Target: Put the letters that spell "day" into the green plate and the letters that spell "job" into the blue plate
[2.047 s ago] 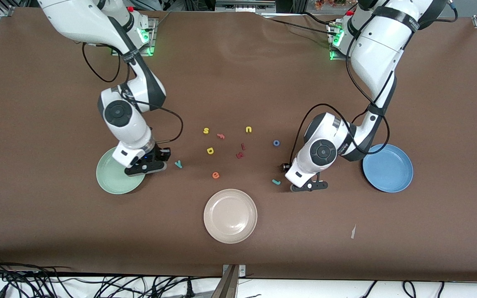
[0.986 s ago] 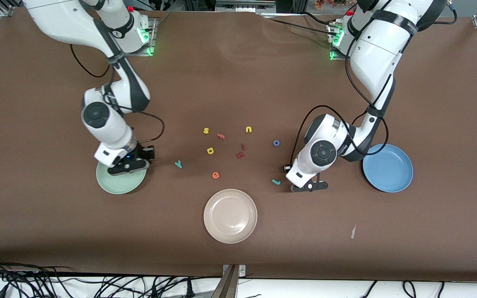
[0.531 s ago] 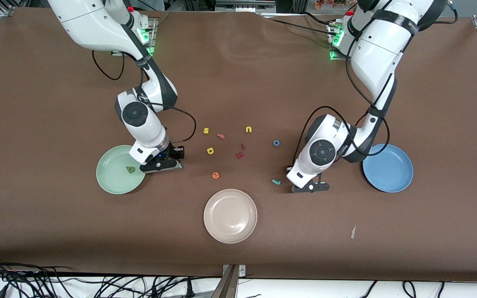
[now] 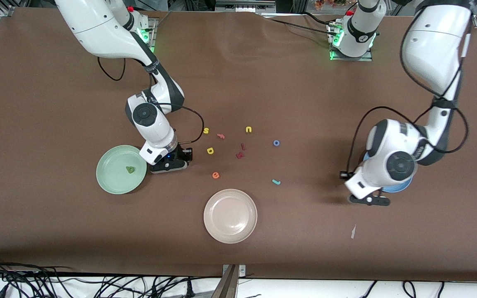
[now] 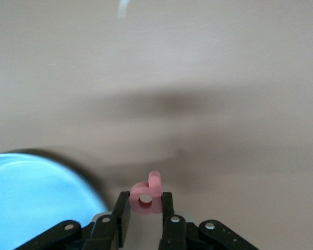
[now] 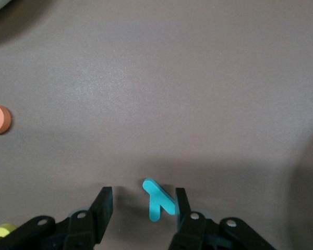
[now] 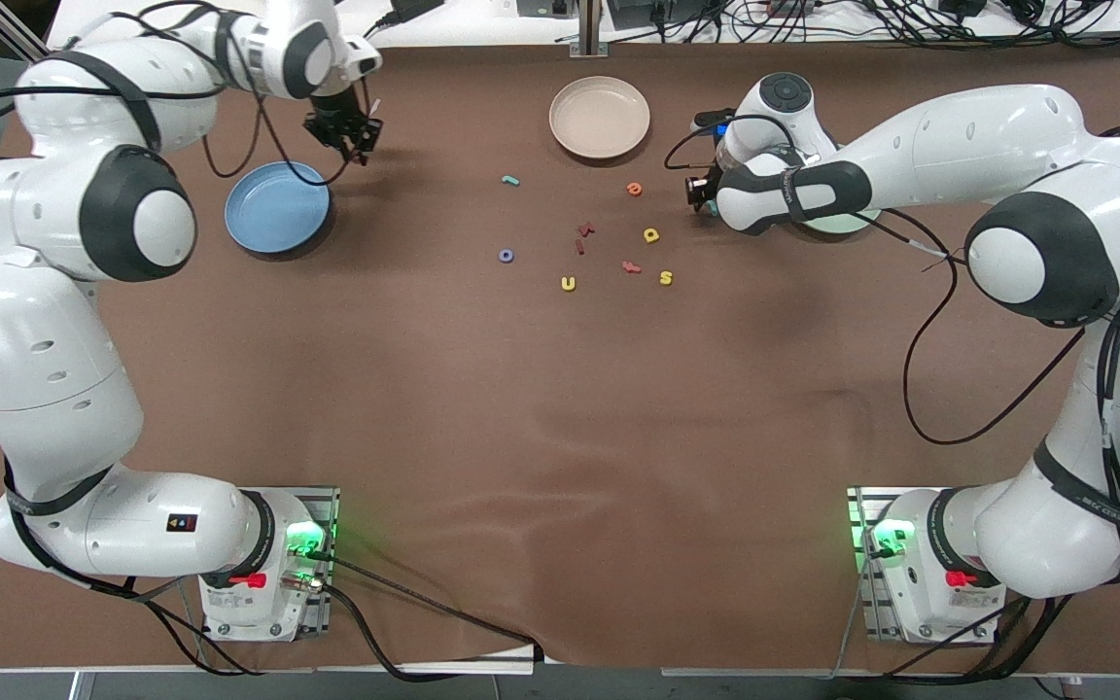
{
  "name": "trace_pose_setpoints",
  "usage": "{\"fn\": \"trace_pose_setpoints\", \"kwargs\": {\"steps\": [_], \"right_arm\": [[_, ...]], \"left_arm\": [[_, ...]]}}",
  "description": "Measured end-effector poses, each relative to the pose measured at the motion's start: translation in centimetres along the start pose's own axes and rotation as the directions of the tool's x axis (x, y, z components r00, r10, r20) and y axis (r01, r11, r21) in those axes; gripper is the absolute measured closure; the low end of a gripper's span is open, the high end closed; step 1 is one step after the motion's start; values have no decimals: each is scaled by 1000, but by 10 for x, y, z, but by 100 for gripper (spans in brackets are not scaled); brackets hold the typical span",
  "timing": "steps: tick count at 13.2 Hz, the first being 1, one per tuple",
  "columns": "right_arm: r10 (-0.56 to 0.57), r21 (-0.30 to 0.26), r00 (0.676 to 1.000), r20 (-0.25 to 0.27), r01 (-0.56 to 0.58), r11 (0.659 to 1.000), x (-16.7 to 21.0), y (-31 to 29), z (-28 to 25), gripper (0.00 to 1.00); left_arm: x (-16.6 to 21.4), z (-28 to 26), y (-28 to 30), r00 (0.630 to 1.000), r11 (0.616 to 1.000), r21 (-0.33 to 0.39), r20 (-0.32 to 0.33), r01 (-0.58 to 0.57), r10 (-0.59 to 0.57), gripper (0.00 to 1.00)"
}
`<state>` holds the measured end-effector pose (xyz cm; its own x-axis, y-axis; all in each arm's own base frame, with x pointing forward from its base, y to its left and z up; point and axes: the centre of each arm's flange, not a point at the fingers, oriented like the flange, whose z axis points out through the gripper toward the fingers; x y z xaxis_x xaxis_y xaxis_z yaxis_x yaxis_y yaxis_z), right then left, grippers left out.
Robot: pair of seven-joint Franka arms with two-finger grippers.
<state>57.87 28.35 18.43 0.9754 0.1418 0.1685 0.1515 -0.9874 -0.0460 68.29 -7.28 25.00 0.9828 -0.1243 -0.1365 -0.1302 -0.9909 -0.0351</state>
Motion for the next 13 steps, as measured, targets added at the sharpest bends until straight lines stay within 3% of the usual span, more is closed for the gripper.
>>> {"fn": "trace_pose_setpoints", "kwargs": {"steps": [4,7,9,13], "right_arm": [[0,1,1000,-2,0,1000,-2,1,1,43],[0,4,1000,-5,0,1000,-8,3,6,45],[-1,2,1000,0,1,1000,-11,4,9,47],[-3,0,1000,-1,3,1000,-11,5,9,48]], "left_arm": [[-27,8,-73,997,997,-4,35,-72,73,71],[-53,31,-89,995,995,31,5,-99,99,71],[-67,41,-88,994,994,29,6,-107,106,57],[-67,16,-74,993,993,33,-14,-117,118,15]]}}
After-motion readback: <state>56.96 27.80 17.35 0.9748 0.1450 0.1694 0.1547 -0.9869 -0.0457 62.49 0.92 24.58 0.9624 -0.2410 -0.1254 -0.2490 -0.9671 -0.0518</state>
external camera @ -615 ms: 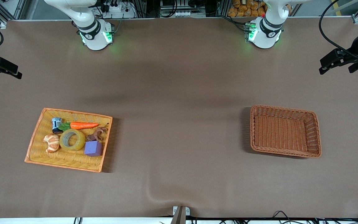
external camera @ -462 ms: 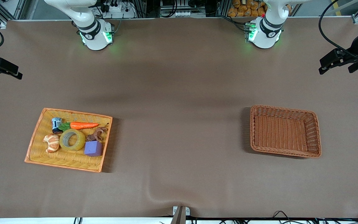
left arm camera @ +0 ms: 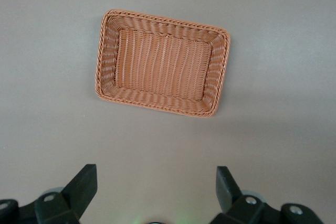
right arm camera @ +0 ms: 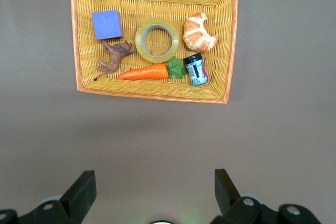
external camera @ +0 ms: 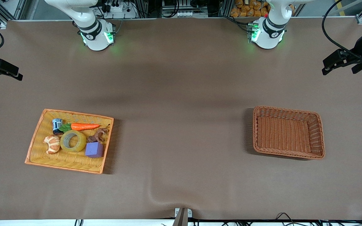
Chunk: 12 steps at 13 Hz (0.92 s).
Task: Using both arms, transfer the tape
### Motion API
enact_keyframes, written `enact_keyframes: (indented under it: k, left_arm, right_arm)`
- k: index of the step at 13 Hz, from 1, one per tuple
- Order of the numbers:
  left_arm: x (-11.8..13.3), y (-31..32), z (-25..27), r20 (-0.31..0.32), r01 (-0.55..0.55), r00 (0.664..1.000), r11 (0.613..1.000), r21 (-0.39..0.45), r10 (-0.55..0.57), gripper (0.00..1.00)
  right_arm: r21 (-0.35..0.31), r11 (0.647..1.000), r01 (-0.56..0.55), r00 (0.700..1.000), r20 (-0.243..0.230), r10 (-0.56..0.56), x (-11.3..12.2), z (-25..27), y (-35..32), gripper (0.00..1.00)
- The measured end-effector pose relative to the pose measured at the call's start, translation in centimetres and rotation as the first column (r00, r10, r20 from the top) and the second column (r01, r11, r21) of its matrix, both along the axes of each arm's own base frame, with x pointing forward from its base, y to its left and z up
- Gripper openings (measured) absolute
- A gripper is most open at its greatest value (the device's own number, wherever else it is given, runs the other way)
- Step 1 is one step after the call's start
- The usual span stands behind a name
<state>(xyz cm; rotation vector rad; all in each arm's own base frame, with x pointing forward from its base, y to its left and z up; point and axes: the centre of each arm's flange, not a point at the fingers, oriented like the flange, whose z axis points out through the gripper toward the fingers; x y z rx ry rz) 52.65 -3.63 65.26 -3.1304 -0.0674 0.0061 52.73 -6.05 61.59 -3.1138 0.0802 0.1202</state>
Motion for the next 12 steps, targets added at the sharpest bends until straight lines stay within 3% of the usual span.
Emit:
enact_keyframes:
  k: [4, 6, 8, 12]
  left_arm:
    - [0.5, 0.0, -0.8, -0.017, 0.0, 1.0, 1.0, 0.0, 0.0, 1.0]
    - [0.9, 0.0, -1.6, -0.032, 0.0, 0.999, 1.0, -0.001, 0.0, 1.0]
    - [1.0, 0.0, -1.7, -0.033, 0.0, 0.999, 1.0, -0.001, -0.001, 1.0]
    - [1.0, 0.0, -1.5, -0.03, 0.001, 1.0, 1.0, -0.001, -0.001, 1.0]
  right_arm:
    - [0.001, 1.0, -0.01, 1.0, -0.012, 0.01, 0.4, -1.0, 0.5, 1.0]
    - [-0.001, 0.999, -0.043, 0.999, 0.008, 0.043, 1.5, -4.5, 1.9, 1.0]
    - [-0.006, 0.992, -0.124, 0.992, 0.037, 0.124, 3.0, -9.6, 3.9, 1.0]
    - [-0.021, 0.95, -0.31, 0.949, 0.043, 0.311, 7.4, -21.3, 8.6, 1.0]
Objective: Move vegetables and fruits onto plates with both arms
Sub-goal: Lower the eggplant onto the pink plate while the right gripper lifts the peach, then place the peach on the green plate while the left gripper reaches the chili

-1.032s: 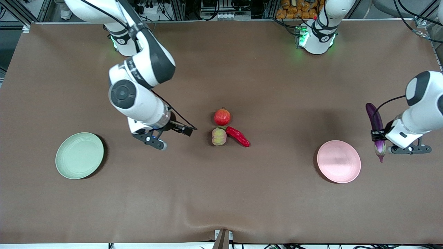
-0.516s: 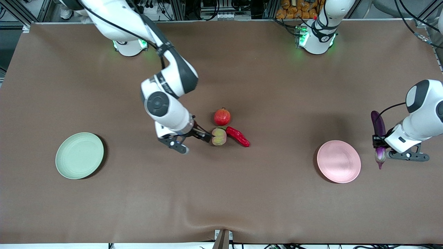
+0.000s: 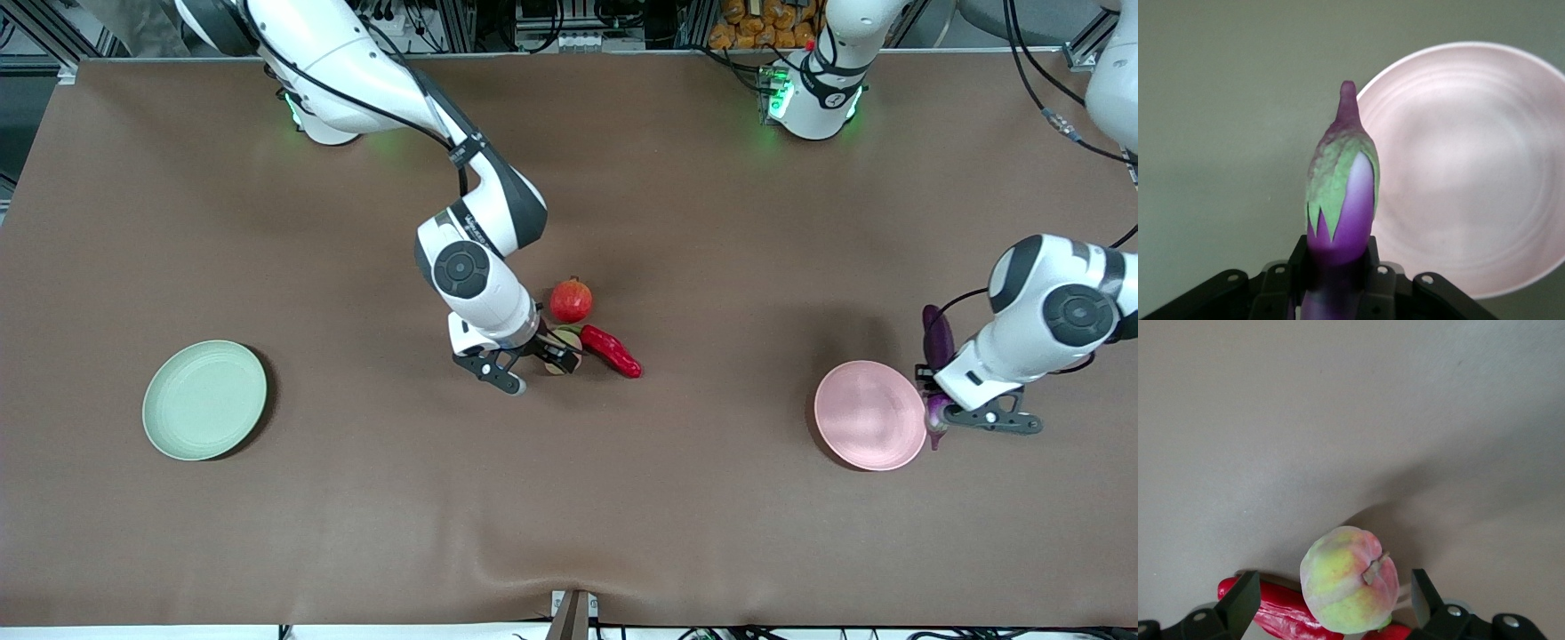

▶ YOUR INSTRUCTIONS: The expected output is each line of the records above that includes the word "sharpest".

▶ PROBLEM SOLUTION:
Motion for the next 13 steps, as measured, targets added at the sharpest bends until straight lines stay within 3% of the usual span, more is closed for the gripper.
Motion for the next 12 steps, targets added at the sharpest bends until straight lines stay within 3% of the usual span.

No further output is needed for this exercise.